Women's Twenty20 Cup
- Administrator: ECB
- Format: Twenty20
- First edition: 2009
- Latest edition: 2024
- Tournament format: Regional groups
- Number of teams: 35
- Current champion: Derbyshire (1st title)
- Most successful: Kent (3 titles)

= Women's Twenty20 Cup =

English cricket tournament

The Women's Twenty20 Cup, known for sponsorship reasons as the Vitality Women's County T20, is a women's Twenty20 cricket competition organised by the England and Wales Cricket Board. Until the end of the 2019 season, teams were organised in tiered divisions, with a national winner; since, teams have been organised into regional groups.

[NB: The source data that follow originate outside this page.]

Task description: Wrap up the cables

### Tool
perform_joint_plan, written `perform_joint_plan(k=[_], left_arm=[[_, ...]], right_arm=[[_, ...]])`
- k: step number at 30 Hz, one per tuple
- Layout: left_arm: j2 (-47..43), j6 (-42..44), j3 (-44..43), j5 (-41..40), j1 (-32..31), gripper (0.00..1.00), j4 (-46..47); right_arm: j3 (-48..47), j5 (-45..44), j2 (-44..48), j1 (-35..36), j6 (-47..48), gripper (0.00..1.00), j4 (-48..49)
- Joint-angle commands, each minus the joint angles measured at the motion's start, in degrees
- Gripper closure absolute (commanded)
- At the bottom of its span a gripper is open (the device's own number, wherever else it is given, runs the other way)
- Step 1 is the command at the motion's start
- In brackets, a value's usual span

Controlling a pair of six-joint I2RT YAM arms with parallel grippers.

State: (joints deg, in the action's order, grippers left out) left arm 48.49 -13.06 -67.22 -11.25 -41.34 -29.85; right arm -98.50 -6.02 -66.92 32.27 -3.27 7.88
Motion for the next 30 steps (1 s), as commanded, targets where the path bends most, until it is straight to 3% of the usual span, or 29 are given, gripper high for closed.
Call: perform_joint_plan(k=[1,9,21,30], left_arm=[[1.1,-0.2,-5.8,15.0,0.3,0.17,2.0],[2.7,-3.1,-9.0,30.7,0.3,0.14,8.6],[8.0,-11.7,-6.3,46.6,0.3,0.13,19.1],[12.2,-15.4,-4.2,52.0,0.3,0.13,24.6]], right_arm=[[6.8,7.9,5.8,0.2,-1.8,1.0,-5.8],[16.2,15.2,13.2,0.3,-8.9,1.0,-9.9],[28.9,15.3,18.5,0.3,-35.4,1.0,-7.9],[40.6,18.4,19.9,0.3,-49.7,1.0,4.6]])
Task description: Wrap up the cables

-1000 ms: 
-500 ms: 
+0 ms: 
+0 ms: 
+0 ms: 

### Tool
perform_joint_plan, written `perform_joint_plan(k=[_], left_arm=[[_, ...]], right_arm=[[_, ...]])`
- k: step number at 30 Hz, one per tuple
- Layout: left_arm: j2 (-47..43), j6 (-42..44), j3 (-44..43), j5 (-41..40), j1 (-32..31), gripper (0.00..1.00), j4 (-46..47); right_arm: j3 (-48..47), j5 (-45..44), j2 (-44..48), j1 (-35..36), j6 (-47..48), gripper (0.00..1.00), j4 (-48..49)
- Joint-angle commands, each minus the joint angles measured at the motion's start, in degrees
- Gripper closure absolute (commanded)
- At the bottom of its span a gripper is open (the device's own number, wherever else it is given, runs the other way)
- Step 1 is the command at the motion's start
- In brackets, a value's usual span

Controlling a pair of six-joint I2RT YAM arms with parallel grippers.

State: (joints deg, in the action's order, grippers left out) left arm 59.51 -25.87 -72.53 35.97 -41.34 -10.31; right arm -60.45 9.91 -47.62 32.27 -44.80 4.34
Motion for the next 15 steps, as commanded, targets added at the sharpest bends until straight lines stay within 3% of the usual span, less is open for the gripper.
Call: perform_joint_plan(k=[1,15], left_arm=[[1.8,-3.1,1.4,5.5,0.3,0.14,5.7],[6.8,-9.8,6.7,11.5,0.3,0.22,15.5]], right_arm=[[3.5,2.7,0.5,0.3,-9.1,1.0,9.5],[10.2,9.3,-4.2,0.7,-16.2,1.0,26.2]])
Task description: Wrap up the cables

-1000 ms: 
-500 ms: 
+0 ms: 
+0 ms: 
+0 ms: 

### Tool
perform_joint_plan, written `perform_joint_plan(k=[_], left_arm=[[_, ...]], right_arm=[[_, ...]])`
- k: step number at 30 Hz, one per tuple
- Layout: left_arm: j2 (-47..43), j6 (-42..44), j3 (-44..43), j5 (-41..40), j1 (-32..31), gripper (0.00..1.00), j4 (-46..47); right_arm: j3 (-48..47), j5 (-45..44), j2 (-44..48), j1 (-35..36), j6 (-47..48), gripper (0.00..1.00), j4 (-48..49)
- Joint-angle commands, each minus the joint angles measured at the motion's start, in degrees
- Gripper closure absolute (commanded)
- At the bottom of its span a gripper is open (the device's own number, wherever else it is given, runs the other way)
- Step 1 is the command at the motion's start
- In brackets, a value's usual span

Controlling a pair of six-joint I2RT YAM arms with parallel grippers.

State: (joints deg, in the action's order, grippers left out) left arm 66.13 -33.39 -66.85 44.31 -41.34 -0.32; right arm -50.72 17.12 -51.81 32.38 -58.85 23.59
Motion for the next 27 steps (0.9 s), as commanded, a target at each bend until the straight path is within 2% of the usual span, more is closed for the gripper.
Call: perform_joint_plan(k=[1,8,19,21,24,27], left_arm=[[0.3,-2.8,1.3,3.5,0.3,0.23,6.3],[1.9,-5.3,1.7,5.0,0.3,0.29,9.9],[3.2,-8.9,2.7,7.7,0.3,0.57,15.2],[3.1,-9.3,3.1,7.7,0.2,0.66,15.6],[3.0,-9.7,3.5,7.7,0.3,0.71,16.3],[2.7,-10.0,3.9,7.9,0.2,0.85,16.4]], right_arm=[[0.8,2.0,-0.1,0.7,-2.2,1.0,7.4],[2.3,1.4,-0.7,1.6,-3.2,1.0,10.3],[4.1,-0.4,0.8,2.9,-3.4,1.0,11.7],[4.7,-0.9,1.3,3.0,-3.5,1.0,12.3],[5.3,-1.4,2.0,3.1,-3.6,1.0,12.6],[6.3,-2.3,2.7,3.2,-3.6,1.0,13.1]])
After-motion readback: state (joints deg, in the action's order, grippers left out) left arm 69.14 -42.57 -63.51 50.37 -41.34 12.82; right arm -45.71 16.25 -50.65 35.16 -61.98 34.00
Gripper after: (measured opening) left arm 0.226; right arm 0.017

The competition began in 2009 and now features 35 teams, drawn mainly from the historic counties of England, plus Wales and Scotland. Until 2019, the competition operated alongside the Women's County Championship, but after a restructuring in women's domestic cricket in 2020, between 2021 and 2023 it was the only official tournament featuring county sides, with regional teams competing in new 50-over, Twenty20 and The Hundred competitions.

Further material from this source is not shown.